Damit war die 5.Gojukai WM eröffnet und der erste Tag stand für die Schweizer unter einem guten Stern, denn in der Disziplin Kata Damen Junioren erkämpfte sich Zuzana Taska aus Bern den 3. Platz. Danach war Hochstimmung im Schweizer Lager und angriffslustig erwartete man den zweiten Tag der ebenfalls mit einem Highlight aus Schweizersicht in die Geschichte einging sollte, denn in der Disziplin Kata Senioren Damen holte die Bernerin Doris Berger den Weltmeistertitel den sie sich mit Ausdruck und präziser Technik gegen Italien überzeugend verdient hatte. Mit diesen top Ergebnissen war man sehr gespannt, was nun der letzte Tag noch bringen mochte.

Kata Team

So begann der Sonntag in der Disziplin Team Kata bis 2. Dan für das Team aus Graubünden/Ilans mit einem Bronze Regen. Der Stern stand wieder hoch für das Schweizerlager. In Bunkai Kata war Asien mit Indonesien und Japan der Anwärter für die Medaillen Ränge. Das war der Moment auf den Horst Baumgürtel seit 15 Jahren gewartet hat, der Kampf um Gold.

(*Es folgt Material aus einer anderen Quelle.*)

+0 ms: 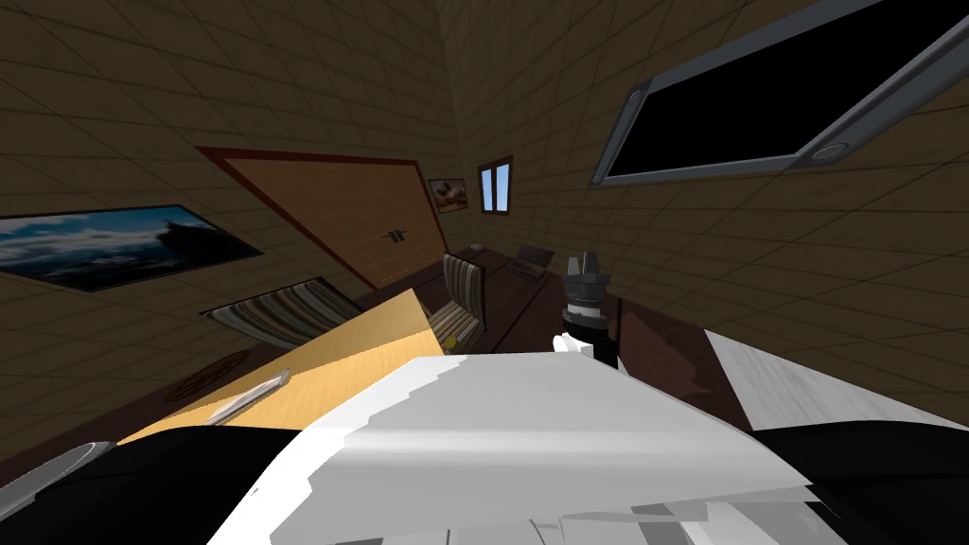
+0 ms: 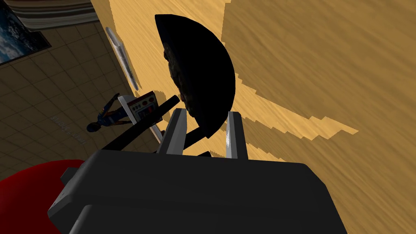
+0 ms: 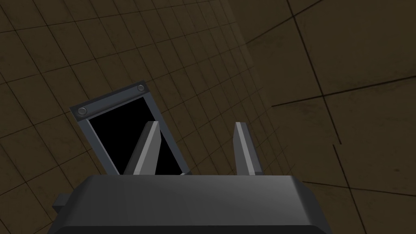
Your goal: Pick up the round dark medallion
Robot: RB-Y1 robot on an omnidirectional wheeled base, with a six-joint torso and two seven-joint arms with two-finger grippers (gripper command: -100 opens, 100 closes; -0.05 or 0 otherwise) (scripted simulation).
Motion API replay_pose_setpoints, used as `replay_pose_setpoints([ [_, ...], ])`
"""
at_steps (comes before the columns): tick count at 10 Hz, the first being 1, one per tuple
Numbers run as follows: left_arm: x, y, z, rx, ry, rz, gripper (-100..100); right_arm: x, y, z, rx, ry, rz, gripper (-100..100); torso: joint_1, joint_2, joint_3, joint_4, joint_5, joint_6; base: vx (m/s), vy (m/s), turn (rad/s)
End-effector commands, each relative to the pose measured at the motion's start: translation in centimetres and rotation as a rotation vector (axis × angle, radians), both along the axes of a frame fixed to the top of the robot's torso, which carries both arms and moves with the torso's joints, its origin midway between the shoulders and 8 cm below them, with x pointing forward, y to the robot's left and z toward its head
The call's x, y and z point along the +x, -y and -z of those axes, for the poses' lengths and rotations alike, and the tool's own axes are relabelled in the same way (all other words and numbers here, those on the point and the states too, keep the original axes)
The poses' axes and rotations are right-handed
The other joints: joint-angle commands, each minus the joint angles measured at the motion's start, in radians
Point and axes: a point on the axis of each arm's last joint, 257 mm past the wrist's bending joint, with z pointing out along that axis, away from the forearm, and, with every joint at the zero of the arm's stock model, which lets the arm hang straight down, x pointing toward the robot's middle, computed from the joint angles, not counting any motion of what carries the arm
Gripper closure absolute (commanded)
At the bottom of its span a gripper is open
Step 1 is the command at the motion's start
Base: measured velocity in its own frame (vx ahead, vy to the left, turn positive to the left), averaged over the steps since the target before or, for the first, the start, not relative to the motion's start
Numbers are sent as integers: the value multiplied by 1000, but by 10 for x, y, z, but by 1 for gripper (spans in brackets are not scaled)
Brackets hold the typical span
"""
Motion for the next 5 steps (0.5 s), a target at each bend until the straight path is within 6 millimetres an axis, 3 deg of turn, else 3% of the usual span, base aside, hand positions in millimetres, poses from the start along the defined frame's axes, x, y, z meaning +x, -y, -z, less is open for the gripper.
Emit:
replay_pose_setpoints([
  [1,0,-7,-6,-1,-1,5,100,0,0,0,0,0,0,0,0,0,0,0,0,0,12,-57,68],
  [4,-1,-10,-8,0,-1,7,100,0,0,0,0,0,0,0,-6,-1,0,0,-1,0,12,-64,34],
  [5,-1,-9,-7,-1,-1,6,0,0,0,0,0,0,0,0,-3,0,0,0,-1,0,1,-7,1],
])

Die Schweizer mussten den Takt angeben und als erstes Team bereits in der ersten Runde gegen Indonesien starten. Beide Teams zeigten die höchste und schwierigste Bunkai Kata, Suparimpai, da wehten die roten Fahnen für die Schweiz. Japan Stand mit der Schweiz im Finale.

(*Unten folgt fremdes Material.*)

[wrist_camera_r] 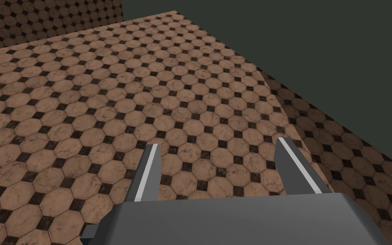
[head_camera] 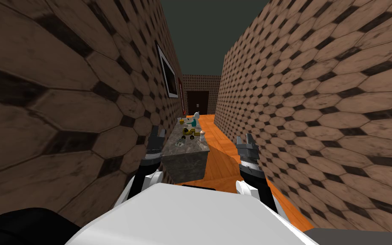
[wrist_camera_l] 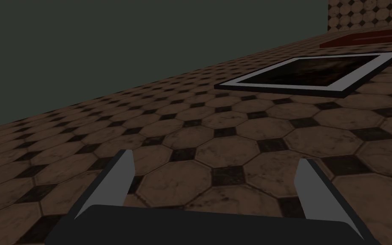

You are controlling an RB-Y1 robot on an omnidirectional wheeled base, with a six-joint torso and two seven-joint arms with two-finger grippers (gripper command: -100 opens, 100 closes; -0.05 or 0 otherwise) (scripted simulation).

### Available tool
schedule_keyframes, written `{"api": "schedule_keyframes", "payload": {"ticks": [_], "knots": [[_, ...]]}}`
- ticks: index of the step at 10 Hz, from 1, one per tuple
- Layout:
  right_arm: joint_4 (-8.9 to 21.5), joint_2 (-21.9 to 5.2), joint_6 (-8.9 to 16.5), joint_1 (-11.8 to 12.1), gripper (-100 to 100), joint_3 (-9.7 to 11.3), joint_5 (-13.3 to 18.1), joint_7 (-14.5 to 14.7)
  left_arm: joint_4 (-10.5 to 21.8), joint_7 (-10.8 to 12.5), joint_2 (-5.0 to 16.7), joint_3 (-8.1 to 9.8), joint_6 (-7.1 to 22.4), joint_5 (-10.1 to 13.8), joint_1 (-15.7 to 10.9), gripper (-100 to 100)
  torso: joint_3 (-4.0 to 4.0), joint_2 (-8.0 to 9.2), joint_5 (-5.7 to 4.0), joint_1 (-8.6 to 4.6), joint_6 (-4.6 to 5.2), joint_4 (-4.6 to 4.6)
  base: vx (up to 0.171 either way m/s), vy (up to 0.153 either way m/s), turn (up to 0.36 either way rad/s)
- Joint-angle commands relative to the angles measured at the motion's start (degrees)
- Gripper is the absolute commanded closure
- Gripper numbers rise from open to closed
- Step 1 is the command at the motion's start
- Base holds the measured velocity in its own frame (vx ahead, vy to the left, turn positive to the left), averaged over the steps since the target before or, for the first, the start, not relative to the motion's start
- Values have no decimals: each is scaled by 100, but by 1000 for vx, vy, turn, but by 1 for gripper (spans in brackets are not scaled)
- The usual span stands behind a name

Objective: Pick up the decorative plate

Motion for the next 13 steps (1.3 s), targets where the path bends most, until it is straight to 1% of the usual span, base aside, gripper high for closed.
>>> {"api": "schedule_keyframes", "payload": {"ticks": [1, 3, 5, 6, 7, 8, 9, 10, 11, 12, 13], "knots": [[0, 0, 0, 0, 0, 0, 0, 0, 187, 31, 204, 39, 97, 21, -171, -100, 0, 0, 0, 0, 0, 0, -72, -62, 5], [0, 1, 0, -2, 0, 1, 0, 0, 456, 77, 418, 93, 254, 51, -421, -100, 22, 40, -6, -28, 1, 8, -143, -80, 20], [0, 1, 0, -2, 0, 1, 0, 0, 785, 141, 660, 163, 490, 93, -763, -100, 33, 58, -6, -25, 1, 13, -151, -86, 20], [0, 1, 0, -2, 0, 1, 0, 0, 822, 141, 660, 163, 490, 93, -766, -100, 32, 54, -7, -36, 0, 12, -94, -74, 20], [0, 1, 0, -1, 0, 1, 0, 0, 1038, 180, 783, 203, 639, 117, -969, -100, 24, 41, -7, -29, 0, 10, -95, -51, 31], [0, 1, 0, -1, 0, 1, 0, 0, 1184, 222, 904, 246, 810, 144, -1178, -100, 21, 36, -5, -22, 1, 8, -143, -98, 35], [0, 1, 0, -2, 0, 1, 0, 0, 1274, 222, 904, 246, 810, 144, -1193, -100, 27, 48, -7, -34, 0, 10, -105, -73, 19], [0, 1, 0, -1, 0, 1, 0, 0, 1443, 269, 1020, 290, 1000, 172, -1394, -100, 24, 40, -7, -28, 0, 10, -93, -63, 35], [0, 1, 0, -1, 0, 1, 0, 0, 1528, 269, 1020, 290, 1000, 172, -1433, -100, 21, 36, -6, -24, 0, 8, -72, -48, 19], [0, 1, 0, -1, 0, 1, 0, 0, 1752, 318, 1129, 335, 1211, 202, -1655, -100, 17, 27, -5, -19, 0, 7, -90, -51, 35], [0, 1, 0, -1, 0, 1, 0, 0, 1798, 318, 1129, 335, 1211, 202, -1689, -100, 17, 30, -4, -19, 0, 7, -84, -45, 25]]}}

Der Krimi war perfekt! Zum dritten Mal Stand die Schweiz im Finale gegen Japan. Horst Baumgürtel mit 46 Jahren und seinem langjährigen Schüler und Bunkai Partner Domenic Lanicca standen nun den die jungen dynamischen Japaner auf der Finalkampffläche gegenüber. Hauptkampfrichter war Futawatari Masahiko, der Japaner der vor 15 Jahren an der ersten WM gegen Horst Baumgürtel in Tokyo gewonnen hatte und dessen Schüler nun ebenfalls im Finale stand. Die Schweizer gaben nun 100% und setzten alles auf eine Karte. Nur ein Handgrifffehler konnte bereits den zweiten Platz bedeutete. Einmalmehr zeigten sie Nerven und boten eine realistisch angewandte Bunkai Kata die auf viel Erfahrung im Bereich des Budo schliessen liess, was das japanischeTeam trotz sauberen Techniken nicht bieten konnte. Hauptkampfrichter Futawatari Futawatari erhob die rote Fahne. Die Schweiz war endlich Weltmeister!

Kumite Elite

Im Kumite war neben Iran, Australien und Süd Afrika, Japan der Top Favorit mit dem es aus Schweizersicht nicht zu spassen war. So konnte Japan in allen vertretenen Gewichtsklassen Medaillen aufweisen, wobei der Matador an dieser WM der grossgewachsene Japaner Ito san war. Ein guter Freund von Horst Baumgürtel mit dem er sich diesen Sommer in Japan für die WM vorbereitete. Er wusste zu Berichten, dass Ito san trotz einem ausgedrehten Knie, schon verletzt zur WM kam, was seine Leistung noch mehr würdigt. Trotz guter Leistung konnte sich schlussendlich nur Markus Wüthrich behaupten. Durch seine tollen Fuss und Schlagkombinationen, seiner lockeren kontrollierten Haltung, war für alle Zuschauer ein Kumite der Sonderklasse. Markus Wüthrich konnte sehr überlegen den 3. Platz für sich entscheiden.